As we mark a second World Stroke Day during the COVID-19 pandemic, I can boil advice down to three points:

  1. learn to recognize the signs of stroke;
  2. if you show symptoms, call an ambulance to get to a comprehensive stroke center immediately; and
  3. get vaccinated against the coronavirus.

Stroke claimed 6.6 million deaths worldwide in 2019, the American Heart Association reported.

In the U.S., stroke is the fifth leading cause of death, responsible for 150,000 deaths in 2019. Nearly 800,000 Americans have a stroke each year.
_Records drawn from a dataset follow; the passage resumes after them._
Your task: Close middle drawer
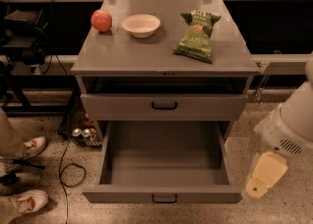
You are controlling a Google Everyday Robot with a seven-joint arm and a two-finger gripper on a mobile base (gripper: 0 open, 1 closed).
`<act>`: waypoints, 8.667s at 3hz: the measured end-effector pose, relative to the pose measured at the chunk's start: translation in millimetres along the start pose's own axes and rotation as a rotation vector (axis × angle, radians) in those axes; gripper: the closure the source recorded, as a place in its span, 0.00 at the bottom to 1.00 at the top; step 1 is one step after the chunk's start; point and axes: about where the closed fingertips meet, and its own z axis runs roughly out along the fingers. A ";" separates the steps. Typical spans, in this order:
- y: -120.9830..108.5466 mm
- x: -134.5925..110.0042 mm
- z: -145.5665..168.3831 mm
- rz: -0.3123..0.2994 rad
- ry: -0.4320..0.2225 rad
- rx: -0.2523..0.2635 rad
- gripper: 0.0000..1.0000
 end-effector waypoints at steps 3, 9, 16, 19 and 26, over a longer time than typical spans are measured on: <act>28.8 43.0 96.9 0.113 -0.008 -0.171 0.00; -19.0 89.9 337.1 0.310 -0.180 -0.242 1.00; -131.9 46.8 414.4 0.357 -0.455 -0.006 1.00; -175.0 -14.2 425.6 0.282 -0.582 -0.001 1.00; -163.6 38.2 392.3 0.413 -0.691 -0.013 1.00</act>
Offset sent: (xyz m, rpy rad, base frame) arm -0.0272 -0.0008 -0.0664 0.0559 0.1089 -0.0606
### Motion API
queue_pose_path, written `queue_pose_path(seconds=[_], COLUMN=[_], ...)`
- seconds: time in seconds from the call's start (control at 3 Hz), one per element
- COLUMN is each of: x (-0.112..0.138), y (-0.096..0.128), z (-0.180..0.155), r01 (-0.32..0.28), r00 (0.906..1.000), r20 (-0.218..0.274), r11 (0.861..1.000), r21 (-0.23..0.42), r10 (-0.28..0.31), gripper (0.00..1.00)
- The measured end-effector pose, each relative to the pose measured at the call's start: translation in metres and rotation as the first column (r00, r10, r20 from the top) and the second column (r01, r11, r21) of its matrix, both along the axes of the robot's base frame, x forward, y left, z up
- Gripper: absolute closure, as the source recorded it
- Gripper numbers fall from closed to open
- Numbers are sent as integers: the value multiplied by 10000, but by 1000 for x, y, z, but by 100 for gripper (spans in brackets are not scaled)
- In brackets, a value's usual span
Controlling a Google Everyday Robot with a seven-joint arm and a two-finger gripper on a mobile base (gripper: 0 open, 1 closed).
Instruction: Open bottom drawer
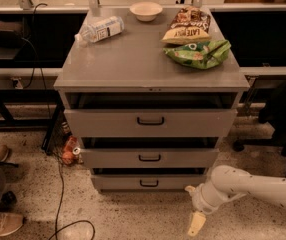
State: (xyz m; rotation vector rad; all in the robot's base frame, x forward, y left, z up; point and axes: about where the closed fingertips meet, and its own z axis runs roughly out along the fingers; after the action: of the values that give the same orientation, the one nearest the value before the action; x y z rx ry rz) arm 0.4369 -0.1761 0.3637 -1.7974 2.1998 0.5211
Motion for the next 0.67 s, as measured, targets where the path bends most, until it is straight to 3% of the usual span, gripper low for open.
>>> queue_pose_path(seconds=[0.67], x=[28], y=[-26], z=[-80], r01=[-945], r00=[9901], r20=[1041], r11=[9955], r21=[-52], r10=[945], gripper=[0])
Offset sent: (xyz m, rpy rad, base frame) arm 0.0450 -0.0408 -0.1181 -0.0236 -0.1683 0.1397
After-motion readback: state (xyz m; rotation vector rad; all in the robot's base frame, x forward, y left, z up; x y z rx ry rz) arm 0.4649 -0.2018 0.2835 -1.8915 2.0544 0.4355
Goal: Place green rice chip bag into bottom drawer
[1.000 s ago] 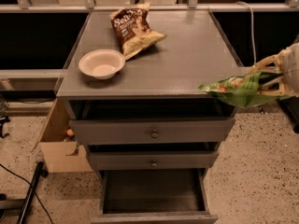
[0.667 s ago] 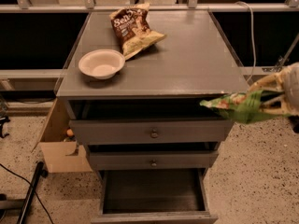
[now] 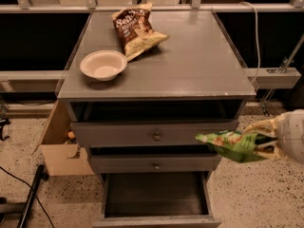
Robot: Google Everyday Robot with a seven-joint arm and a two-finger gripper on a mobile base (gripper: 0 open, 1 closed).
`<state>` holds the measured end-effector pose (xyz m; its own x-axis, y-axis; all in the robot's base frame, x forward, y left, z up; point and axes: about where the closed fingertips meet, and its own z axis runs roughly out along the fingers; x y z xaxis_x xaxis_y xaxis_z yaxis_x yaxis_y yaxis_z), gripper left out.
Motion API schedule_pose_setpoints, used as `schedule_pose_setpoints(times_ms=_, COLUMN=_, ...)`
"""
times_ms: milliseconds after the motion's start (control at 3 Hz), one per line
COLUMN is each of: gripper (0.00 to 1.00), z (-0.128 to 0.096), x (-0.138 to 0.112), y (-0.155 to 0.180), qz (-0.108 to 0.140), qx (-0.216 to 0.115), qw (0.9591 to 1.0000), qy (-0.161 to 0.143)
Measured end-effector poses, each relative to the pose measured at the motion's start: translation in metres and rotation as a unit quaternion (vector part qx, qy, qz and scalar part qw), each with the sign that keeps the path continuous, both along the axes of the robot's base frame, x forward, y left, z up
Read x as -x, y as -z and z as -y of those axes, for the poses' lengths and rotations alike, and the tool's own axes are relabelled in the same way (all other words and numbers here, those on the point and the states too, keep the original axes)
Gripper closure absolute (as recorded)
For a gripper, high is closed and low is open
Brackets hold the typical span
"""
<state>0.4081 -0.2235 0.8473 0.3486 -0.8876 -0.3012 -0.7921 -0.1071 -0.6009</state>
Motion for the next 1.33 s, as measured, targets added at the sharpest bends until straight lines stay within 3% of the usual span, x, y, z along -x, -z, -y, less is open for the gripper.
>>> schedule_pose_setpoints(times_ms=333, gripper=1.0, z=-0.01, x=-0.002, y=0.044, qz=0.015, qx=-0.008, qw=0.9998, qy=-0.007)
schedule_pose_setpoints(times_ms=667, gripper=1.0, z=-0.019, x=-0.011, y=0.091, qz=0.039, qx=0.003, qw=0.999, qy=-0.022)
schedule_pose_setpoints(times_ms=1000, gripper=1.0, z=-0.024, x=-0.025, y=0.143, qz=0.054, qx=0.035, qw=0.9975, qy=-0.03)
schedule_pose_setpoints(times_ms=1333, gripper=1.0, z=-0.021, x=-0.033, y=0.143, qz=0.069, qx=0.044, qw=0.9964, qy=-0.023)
Let’s start with getting vaccinated. Early in the pandemic, we were seeing an increase in strokes in patients who tested positive for COVID-19. Following the rollout of vaccines, the number of stroke patients has returned to near pre-pandemic levels. Some patients won’t get vaccinated, believing that it will cause a stroke. Researchers, however, have determined that the virus increases the risk of strokes in some people, even in their 40s and 50s. The vaccine is their only protection — for both themselves and others.

With a stroke, millions of neurons die with every minute that passes. Quick intervention can minimize — and in some cases reverse — serious damage. The best course of action is to call 911. Paramedics can relay critical information en route to a stroke center. Once there, the patient will undergo diagnostic procedures to pinpoint the cause and determine the best course of immediate treatment. 

Some patients fearful of contracting the coronavirus at the hospital insist on a telehealth appointment. I can diagnose a stroke virtually, but I cannot treat the patient that way.

Atlantic Health System’s five award winning stroke centers take extraordinary precautions to minimize the risk of coronavirus exposure. Emergency room staff wear full protective gear. Patients who test positive for COVID-19 are kept apart from other patients. The risk of exposure is very low.

Everyone, not just older adults, should learn the telltale signs of a stroke, expressed in the acronym, BE FAST:

  • B stands for trouble with balance; 
  • E for eyes and vision problems; 
  • F for facial droopiness; 
  • A for arm (or leg) weakness; 
  • S for speech problems; and 
  • T is for time. 

The more people who can recognize a stroke happening, the more lives we can spare from serious disability or death.

Atlantic Health System has five award winning Stroke Centers: Chilton Medical Center in Pequannock; Hackettstown Medical Center; Morristown Medical Center and Newton Medical Center.